> **Task prompt**: Your copy should hold the lines below from the first through the one that contains "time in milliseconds", each retyped exactly, and no pictures.

> **Dataset extract**:
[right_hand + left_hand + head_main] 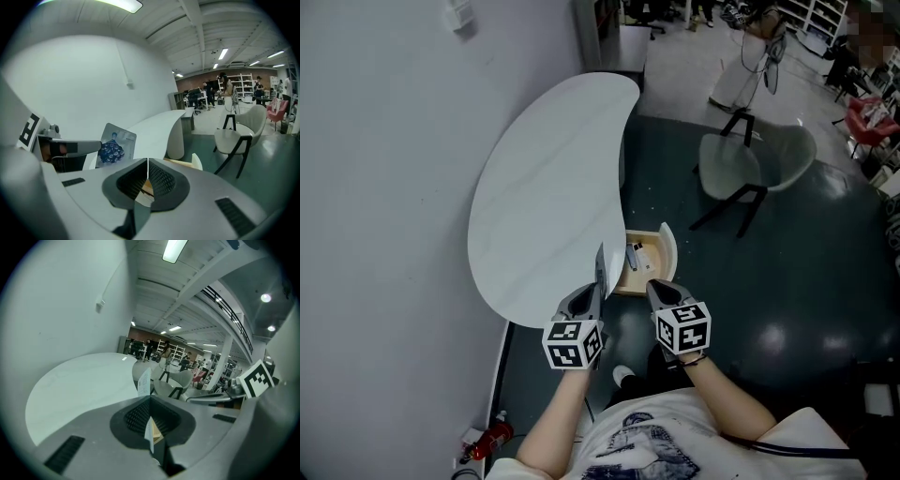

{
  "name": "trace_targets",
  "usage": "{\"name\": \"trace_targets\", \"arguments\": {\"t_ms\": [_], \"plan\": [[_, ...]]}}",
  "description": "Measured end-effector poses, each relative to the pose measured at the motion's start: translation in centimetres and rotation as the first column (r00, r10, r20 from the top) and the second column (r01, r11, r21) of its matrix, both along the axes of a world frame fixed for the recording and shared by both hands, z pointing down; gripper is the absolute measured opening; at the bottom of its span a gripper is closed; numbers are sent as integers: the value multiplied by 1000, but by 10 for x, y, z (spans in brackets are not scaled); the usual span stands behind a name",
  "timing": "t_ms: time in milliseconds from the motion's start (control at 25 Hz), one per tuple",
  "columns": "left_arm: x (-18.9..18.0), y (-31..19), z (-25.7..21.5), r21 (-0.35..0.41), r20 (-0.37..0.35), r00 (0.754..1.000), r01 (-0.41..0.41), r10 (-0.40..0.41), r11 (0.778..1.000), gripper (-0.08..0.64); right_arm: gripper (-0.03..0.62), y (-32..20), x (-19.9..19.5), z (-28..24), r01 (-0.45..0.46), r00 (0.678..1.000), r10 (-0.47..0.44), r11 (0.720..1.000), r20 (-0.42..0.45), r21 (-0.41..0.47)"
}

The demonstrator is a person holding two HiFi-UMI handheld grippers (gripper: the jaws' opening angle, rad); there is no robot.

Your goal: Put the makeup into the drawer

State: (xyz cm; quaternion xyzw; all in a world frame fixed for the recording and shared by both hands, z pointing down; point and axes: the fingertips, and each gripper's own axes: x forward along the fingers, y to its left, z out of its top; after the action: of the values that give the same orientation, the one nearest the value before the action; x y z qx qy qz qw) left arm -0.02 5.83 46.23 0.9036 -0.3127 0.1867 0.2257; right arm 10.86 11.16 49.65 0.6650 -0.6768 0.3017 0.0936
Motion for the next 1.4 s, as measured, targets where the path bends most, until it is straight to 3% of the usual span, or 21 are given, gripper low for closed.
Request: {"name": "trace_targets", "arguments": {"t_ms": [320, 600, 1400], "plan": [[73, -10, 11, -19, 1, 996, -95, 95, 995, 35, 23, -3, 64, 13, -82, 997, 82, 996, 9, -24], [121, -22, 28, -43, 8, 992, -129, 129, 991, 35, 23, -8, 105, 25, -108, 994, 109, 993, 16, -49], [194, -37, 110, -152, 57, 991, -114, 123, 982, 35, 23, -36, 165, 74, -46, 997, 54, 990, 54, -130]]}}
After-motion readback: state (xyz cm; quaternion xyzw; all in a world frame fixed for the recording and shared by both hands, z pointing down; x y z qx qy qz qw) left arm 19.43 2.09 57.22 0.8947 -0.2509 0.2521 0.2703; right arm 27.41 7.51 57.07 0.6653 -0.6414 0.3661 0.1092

> **Problem solution**:
[right_hand + left_hand + head_main] 

{
  "name": "trace_targets",
  "usage": "{\"name\": \"trace_targets\", \"arguments\": {\"t_ms\": [_], \"plan\": [[_, ...]]}}",
  "description": "Measured end-effector poses, each relative to the pose measured at the motion's start: translation in centimetres and rotation as the first column (r00, r10, r20 from the top) and the second column (r01, r11, r21) of its matrix, both along the axes of a world frame fixed for the recording and shared by both hands, z pointing down; gripper is the absolute measured opening; at the bottom of its span a gripper is closed; numbers are sent as integers: the value multiplied by 1000, but by 10 for x, y, z (spans in brackets are not scaled); the usual span stands behind a name",
  "timing": "t_ms: time in milliseconds from the motion's start (control at 25 Hz), one per tuple",

This output is complete as it stands.